Pubblicato il 25 settembre 2012 10:15 | Ultimo aggiornamento: 25 settembre 2012 10:15

Nicole Minetti (Foto Lapresse)

MILANO – Forse sull’onda dello sgomento di Franco Frattini, che lunedì aveva definito una “porcheria” candidare Nicole Minetti, Giampiero Mughini torna sull’argomento al grido di “Aridatece Cicciolina”.

Aridatece Cicciolina, lei sì una figura femminile minore della scena politica italiana di questi ultimi anni, eppure una ragazza a suo modo illibata. Una che il porno lo faceva davvero perché doveva pur campare da ragazzina ungherese immigrata in Italia senza arte né parte, una che entrò in Parlamento non perché Marco Pannella l’avesse indicata e scelta (a Marco interessava solo lo spariglio delle carte, di Cicciolina se ne infischiava) ma perché lei e il suo mentore Riccardo Schicchi andarono in giro ad inventarsi esche cui abboccasse il popolo dell’«antipolitica».

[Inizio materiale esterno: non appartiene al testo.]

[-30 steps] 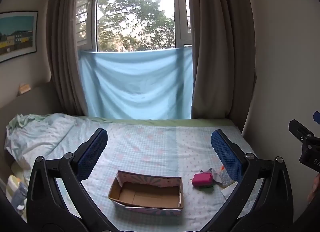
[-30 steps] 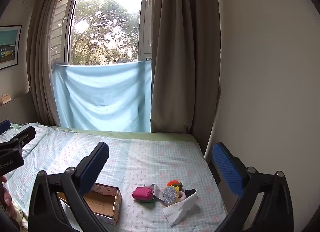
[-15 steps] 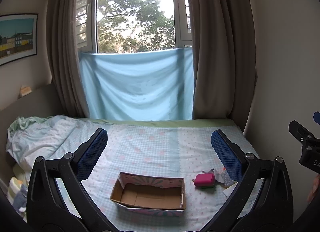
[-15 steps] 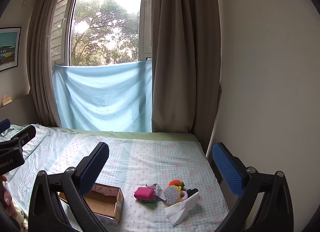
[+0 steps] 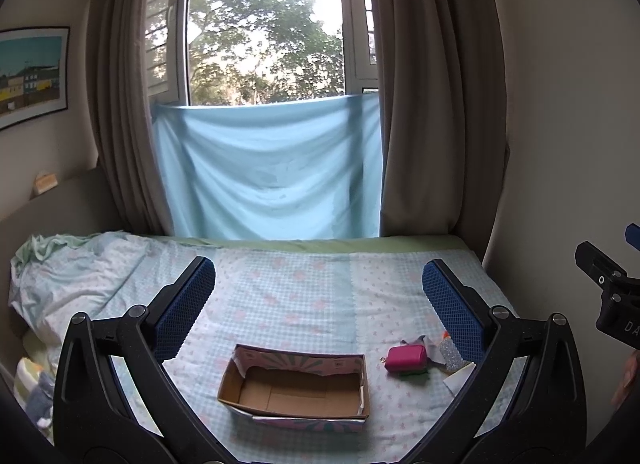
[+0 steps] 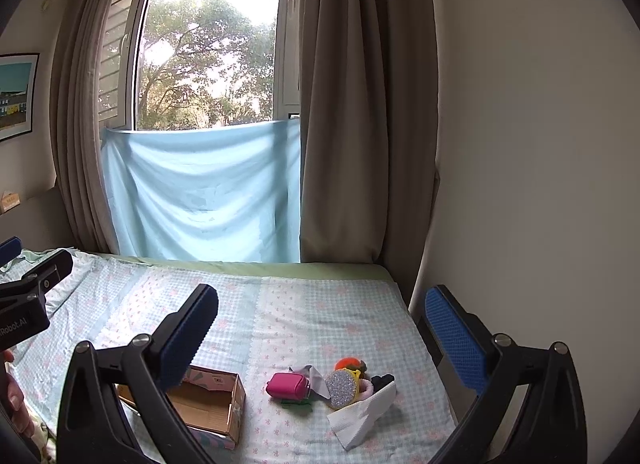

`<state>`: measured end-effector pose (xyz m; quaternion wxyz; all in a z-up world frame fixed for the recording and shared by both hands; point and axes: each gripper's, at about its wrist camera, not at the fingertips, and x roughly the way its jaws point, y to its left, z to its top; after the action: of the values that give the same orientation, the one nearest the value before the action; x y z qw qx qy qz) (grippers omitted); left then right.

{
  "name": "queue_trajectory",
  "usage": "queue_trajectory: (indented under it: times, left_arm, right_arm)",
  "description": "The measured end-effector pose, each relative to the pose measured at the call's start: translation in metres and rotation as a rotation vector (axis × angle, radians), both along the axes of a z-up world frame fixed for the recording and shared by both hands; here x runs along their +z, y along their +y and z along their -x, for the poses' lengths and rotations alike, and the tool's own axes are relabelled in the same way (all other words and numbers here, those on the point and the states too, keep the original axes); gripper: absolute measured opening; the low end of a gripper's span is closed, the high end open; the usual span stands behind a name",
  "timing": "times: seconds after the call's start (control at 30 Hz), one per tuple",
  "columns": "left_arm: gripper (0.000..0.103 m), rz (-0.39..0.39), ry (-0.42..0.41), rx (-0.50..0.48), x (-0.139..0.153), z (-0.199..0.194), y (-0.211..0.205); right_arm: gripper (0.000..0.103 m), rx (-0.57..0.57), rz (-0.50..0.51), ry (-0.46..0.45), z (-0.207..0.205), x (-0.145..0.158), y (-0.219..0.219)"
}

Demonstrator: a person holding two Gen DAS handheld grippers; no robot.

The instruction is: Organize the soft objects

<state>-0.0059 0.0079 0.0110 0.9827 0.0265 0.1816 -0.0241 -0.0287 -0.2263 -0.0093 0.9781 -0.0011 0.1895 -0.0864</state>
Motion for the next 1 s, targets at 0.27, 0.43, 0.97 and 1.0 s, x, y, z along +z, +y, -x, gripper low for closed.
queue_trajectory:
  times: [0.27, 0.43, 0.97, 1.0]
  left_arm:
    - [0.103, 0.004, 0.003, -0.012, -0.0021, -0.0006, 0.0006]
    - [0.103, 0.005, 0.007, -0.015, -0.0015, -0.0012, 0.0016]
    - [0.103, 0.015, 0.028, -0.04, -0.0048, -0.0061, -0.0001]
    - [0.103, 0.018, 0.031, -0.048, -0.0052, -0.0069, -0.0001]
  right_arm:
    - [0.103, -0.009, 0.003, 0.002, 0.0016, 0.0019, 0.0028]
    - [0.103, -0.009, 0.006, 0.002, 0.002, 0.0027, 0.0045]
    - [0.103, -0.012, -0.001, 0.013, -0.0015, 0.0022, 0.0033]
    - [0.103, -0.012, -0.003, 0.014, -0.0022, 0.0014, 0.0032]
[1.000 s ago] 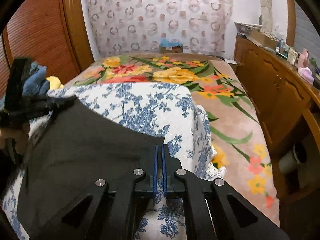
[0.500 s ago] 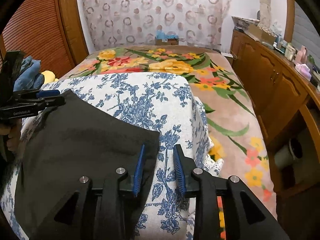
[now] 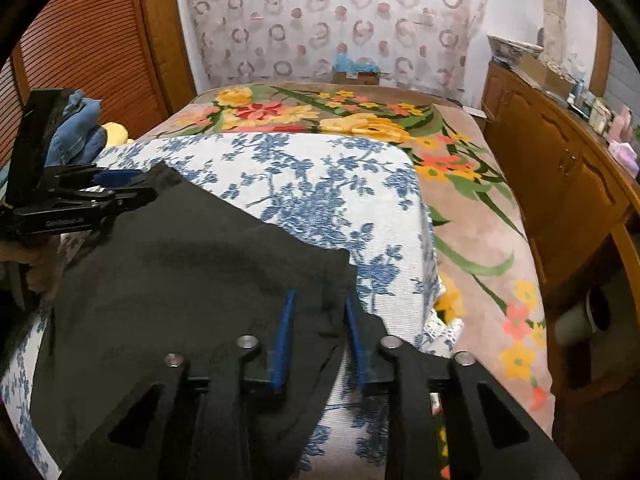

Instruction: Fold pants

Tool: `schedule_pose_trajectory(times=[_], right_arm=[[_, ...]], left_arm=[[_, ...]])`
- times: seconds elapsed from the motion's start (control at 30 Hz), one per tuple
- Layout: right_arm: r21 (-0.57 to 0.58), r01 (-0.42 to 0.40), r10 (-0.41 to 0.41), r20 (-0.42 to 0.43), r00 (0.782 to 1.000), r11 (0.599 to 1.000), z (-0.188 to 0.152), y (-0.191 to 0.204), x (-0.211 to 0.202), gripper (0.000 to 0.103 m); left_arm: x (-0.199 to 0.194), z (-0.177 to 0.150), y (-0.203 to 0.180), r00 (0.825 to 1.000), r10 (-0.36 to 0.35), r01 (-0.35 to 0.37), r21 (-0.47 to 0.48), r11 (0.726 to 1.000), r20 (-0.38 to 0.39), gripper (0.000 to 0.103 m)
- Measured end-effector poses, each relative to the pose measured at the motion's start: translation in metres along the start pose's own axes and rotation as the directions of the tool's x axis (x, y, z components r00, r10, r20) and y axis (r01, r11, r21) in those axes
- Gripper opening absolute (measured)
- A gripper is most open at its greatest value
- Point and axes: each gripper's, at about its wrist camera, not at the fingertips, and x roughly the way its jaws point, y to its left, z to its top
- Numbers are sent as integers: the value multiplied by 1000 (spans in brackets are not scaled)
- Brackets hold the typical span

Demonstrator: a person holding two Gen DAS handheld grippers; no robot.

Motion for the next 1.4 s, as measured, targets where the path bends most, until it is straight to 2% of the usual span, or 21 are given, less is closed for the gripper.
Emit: schedule_pose_trajectory(times=[0.1, 0.2, 0.27, 0.33, 0.6, 0.8, 1.07, 1.4], right_arm=[[-8, -22, 22, 2, 1000, 1000, 0, -2, 0, 13], [0, -43, 43, 2, 999, 999, 0, -6, 1, 7], [4, -52, 52, 6, 999, 999, -1, -8, 0, 6], [-2, -57, 58, 16, 998, 998, -2, -5, -4, 5], [-14, -38, 39, 138, 990, 999, -3, 13, -48, 5], [-27, -17, 23, 259, 966, 999, -5, 30, -99, 5], [-103, 5, 36, 392, 919, 995, -19, 69, -163, 5], [-145, 2, 71, 493, 867, 989, -48, 101, -216, 5]], left_arm=[[0, 0, -1, 1000, -5, 5, 7, 1000, 0, 47], [-1, 2, -5, 999, -44, 44, 14, 999, -5, 30], [-2, 3, -7, 997, -70, 70, 11, 997, -13, 14], [-6, 3, -9, 997, -80, 80, 7, 997, -8, 9], [-63, 4, -12, 990, -86, 86, 6, 996, 113, 7], [-125, 3, -12, 972, -75, 75, 10, 997, 223, 7], [-210, -13, -15, 928, -52, 45, 27, 999, 369, 7], [-302, -43, -16, 865, -3, -15, 31, 999, 502, 7]])
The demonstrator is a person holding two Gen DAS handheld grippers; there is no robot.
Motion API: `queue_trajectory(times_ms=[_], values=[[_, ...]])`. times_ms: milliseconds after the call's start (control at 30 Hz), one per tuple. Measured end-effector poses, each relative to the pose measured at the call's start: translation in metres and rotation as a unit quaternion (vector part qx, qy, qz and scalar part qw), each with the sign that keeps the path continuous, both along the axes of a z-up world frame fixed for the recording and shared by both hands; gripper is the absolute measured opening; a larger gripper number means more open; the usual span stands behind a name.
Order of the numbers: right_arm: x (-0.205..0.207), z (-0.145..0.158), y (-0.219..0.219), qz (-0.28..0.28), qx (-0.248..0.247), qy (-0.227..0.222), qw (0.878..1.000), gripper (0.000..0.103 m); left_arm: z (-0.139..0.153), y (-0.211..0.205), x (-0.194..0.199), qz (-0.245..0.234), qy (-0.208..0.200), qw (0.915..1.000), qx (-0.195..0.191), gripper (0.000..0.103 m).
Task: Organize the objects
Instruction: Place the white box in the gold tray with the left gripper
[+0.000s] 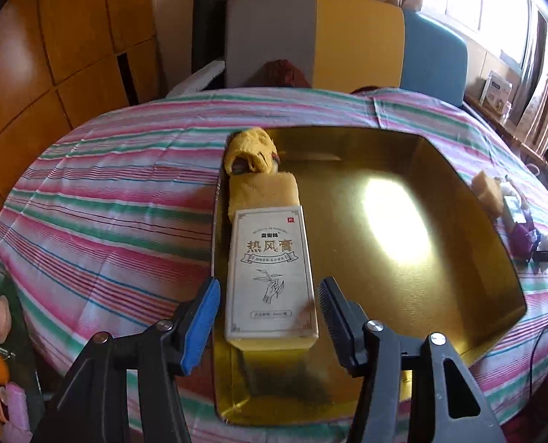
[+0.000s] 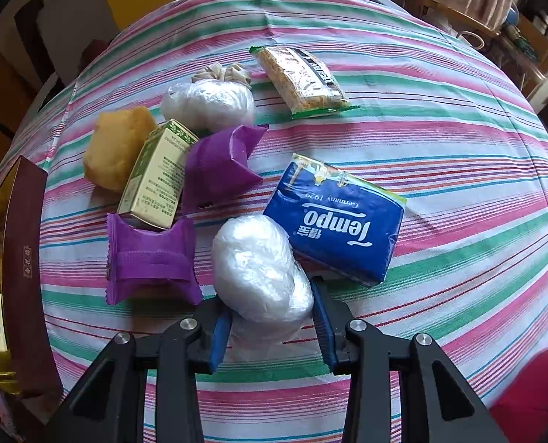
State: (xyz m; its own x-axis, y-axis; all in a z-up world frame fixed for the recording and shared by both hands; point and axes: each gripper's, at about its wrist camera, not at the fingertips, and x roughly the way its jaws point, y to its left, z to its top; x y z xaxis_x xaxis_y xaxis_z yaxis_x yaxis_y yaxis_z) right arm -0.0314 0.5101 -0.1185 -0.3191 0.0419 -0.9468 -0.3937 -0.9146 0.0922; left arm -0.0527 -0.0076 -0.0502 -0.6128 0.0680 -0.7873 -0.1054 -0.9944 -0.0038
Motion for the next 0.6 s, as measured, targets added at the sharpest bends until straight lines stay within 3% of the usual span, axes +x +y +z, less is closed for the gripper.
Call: queue_trajectory(times_ms=[167, 367, 467, 600], values=[[0.004, 0.004, 0.004, 0.001, -0.004, 0.017, 1.0, 0.04, 0.014, 0.0, 0.013, -0.009, 0.021, 0.9997, 0.008, 0.057], [0.008, 0.04, -0.012, 0.032, -0.012, 0.105, 0.994, 0.04, 0.018, -0.007, 0.019, -0.003, 0.025, 0.9995, 0.02, 0.057], [-0.019, 0.067, -0.064, 0.069, -0.013, 0.129, 0.989, 0.04, 0.018, -0.01, 0.021, 0.007, 0.029, 0.9993, 0.021, 0.057], [-0.009, 0.106, -0.138, 0.135, -0.019, 0.158, 0.978, 0.04, 0.019, -0.013, 0.025, 0.017, 0.037, 0.999, 0.016, 0.057]])
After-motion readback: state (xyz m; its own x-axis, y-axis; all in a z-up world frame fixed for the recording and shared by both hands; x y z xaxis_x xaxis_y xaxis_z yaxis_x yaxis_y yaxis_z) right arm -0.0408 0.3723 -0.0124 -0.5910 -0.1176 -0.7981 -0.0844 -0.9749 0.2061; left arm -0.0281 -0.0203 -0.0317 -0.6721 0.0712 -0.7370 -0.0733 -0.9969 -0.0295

Cicciolina era un gigante. Faceva quel che poteva, non si prendeva gioco di noi. Vendeva quello che aveva, non millantava credito. Lo vendette anche a un grande artista americano, Jeff Koons, di cui è stata la sposa per un tempo. Che per lei la politica fosse un pretesto per restare sulla cresta dell’onda e fare impennare i suoi cachet professionali, tutto questo era fuori di dubbio.